WHAT YOU ARE ASKED TO DO
Repeat the records in full, exactly.

DATASET EXCERPTS
▬▬▬▬▬▬▬▬▬▬

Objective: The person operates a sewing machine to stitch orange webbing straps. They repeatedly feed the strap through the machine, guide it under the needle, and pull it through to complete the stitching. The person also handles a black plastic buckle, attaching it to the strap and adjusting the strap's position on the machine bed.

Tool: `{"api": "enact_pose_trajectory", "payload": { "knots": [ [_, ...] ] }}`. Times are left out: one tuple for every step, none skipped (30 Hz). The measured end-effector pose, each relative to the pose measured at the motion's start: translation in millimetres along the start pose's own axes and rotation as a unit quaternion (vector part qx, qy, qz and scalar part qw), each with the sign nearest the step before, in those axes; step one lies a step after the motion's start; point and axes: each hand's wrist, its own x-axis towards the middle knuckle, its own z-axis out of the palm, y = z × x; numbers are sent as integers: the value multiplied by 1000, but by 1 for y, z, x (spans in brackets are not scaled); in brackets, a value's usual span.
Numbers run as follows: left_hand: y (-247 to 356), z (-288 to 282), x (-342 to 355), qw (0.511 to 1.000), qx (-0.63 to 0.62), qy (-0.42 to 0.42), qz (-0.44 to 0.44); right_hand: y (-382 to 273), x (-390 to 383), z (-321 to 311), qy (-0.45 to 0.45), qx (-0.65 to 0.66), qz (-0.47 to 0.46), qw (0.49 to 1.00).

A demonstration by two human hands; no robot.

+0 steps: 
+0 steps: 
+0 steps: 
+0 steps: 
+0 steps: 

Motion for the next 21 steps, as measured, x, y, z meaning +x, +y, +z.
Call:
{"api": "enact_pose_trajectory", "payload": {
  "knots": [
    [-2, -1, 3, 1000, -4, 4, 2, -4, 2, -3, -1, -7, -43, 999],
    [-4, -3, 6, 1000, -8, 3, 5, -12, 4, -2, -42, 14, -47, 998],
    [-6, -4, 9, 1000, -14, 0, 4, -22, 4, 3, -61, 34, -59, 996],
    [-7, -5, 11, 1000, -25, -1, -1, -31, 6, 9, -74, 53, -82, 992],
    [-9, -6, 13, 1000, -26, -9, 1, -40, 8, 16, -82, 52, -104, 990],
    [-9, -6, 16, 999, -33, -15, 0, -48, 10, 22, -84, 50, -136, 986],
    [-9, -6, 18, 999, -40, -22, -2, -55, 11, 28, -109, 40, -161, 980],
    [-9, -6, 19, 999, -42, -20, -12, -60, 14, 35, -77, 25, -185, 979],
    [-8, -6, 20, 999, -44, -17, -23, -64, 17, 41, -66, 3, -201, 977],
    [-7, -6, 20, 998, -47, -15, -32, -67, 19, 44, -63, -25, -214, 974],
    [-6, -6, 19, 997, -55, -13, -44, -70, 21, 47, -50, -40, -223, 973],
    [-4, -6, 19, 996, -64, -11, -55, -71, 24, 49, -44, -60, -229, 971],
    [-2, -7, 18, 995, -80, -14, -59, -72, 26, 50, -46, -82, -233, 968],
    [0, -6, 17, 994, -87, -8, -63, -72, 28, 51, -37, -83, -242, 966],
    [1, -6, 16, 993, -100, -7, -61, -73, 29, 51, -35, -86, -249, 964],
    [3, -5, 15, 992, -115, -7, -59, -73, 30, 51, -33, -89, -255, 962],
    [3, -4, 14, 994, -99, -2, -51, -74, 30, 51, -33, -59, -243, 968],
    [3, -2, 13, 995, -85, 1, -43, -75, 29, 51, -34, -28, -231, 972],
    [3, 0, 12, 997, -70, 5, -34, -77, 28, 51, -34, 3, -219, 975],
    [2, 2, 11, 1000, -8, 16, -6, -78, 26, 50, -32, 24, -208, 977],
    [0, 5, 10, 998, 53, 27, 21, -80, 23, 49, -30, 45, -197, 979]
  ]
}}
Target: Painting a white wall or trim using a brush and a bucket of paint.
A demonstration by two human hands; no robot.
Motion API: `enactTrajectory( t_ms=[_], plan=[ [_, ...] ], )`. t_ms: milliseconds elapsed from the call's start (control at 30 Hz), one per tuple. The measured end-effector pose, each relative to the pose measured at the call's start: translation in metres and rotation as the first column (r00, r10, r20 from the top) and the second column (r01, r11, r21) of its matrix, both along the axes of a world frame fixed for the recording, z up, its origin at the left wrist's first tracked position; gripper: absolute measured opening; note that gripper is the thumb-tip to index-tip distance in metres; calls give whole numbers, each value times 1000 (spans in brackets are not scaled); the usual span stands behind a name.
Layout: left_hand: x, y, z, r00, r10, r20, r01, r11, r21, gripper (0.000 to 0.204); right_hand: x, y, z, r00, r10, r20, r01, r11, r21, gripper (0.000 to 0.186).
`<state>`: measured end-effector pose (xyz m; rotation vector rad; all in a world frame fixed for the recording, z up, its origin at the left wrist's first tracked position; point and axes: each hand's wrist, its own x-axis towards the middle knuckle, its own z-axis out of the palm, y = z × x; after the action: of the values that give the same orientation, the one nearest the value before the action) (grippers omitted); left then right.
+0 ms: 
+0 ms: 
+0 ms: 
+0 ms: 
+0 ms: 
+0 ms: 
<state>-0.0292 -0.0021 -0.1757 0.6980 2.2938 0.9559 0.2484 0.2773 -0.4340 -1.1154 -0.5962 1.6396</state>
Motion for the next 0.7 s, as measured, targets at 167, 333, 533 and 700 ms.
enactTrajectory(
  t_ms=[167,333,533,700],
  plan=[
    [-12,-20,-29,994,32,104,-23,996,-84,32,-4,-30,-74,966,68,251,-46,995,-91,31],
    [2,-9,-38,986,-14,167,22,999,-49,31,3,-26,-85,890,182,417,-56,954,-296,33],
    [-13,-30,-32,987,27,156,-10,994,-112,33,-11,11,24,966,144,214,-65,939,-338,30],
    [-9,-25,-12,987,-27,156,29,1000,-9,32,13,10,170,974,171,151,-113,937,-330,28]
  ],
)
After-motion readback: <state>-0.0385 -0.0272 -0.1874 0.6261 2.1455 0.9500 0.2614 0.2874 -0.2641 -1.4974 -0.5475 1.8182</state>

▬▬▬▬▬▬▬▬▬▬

ANSWER SPACE
Objective: The person operates a sewing machine to stitch orange webbing straps. They repeatedly feed the strap through the machine, guide it under the needle, and pull it through to complete the stitching. The person also handles a black plastic buckle, attaching it to the strap and adjusting the strap's position on the machine bed.

Tool: `{"api": "enact_pose_trajectory", "payload": { "knots": [ [_, ...] ] }}`. Times are left out: one tuple for every step, none skipped (30 Hz). The measured end-effector pose, each relative to the pose measured at the motion's start: translation in millimetres along the start pose's own axes and rotation as a unit quaternion (vector part qx, qy, qz and scalar part qw), each with the sign nearest the step before, in those axes; step one lies a step after the motion's start; point and axes: each hand's wrist, its own x-axis towards the middle knuckle, its own z-axis out of the palm, y = z × x; numbers are sent as integers: the value multiplied by 1000, but by 1 for y, z, x (spans in brackets are not scaled); in brackets, a value's usual span.
Numbers run as follows: left_hand: y (-247 to 356), z (-288 to 282), x (-342 to 355), qw (0.511 to 1.000), qx (-0.63 to 0.62), qy (-0.42 to 0.42), qz (-0.44 to 0.44); right_hand: y (-382 to 273), x (-390 to 383), z (-321 to 311), qy (-0.45 to 0.45), qx (-0.65 to 0.66), qz (-0.47 to 0.46), qw (0.49 to 1.00).

A demonstration by two human hands; no robot.

+0 steps: 
+0 steps: 
+0 steps: 
+0 steps: 
+0 steps: 

Motion for the next 21 steps, as measured, x, y, z meaning +x, +y, +z.
Call:
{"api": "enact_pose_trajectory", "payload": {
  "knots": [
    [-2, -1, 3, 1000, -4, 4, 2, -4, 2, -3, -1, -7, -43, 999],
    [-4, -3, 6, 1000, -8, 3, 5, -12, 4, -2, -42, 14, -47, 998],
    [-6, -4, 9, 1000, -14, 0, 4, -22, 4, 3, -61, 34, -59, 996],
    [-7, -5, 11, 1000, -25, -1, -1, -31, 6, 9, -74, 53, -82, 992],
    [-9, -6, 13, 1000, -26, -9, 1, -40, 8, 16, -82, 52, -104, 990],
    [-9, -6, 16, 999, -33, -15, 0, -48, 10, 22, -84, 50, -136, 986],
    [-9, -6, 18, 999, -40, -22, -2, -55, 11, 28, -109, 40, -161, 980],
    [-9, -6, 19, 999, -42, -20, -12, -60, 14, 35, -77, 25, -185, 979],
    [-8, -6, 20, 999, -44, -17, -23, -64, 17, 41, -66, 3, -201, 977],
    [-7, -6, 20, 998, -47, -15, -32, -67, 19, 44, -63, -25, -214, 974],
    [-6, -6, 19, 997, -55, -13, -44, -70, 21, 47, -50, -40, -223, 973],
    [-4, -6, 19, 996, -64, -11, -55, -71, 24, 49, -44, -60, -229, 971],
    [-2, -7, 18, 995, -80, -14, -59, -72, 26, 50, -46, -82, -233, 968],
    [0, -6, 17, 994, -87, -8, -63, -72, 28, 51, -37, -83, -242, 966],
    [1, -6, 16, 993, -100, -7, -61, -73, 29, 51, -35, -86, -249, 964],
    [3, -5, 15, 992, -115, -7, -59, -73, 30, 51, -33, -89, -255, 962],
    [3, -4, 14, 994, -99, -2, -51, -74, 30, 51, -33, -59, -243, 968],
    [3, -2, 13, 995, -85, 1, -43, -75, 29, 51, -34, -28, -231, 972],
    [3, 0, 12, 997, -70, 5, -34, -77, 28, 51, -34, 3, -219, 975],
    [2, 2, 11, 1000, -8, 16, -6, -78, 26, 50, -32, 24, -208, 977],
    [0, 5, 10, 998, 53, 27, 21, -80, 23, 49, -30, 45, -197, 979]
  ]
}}
Target: Painting a white wall or trim using a brush and a bucket of paint.
A demonstration by two human hands; no robot.
Motion API: `enactTrajectory( t_ms=[_], plan=[ [_, ...] ], )`. t_ms: milliseconds elapsed from the call's start (control at 30 Hz), one per tuple. The measured end-effector pose, each relative to the pose measured at the call's start: translation in metres and rotation as the first column (r00, r10, r20 from the top) and the second column (r01, r11, r21) of its matrix, both along the axes of a world frame fixed for the recording, z up, its origin at the left wrist's first tracked position; gripper: absolute measured opening; note that gripper is the thumb-tip to index-tip distance in metres; calls give whole numbers, each value times 1000 (spans in brackets are not scaled); the usual span stands behind a name.
Layout: left_hand: x, y, z, r00, r10, r20, r01, r11, r21, gripper (0.000 to 0.204); right_hand: x, y, z, r00, r10, r20, r01, r11, r21, gripper (0.000 to 0.186).
`<state>`: measured end-effector pose (xyz m; rotation vector rad; all in a world frame fixed for the recording, z up, its origin at the left wrist's first tracked position; point and axes: each hand's wrist, its own x-axis towards the middle knuckle, its own z-axis out of the palm, y = z × x; after the action: of the values that give the same orientation, the one nearest the value before the action) (grippers omitted); left then right.
+0 ms: 
+0 ms: 
+0 ms: 
+0 ms: 
+0 ms: 
+0 ms: 
<state>-0.0292 -0.0021 -0.1757 0.6980 2.2938 0.9559 0.2484 0.2773 -0.4340 -1.1154 -0.5962 1.6396</state>
Motion for the next 0.7 s, as measured, targets at 167, 333, 533 and 700 ms.
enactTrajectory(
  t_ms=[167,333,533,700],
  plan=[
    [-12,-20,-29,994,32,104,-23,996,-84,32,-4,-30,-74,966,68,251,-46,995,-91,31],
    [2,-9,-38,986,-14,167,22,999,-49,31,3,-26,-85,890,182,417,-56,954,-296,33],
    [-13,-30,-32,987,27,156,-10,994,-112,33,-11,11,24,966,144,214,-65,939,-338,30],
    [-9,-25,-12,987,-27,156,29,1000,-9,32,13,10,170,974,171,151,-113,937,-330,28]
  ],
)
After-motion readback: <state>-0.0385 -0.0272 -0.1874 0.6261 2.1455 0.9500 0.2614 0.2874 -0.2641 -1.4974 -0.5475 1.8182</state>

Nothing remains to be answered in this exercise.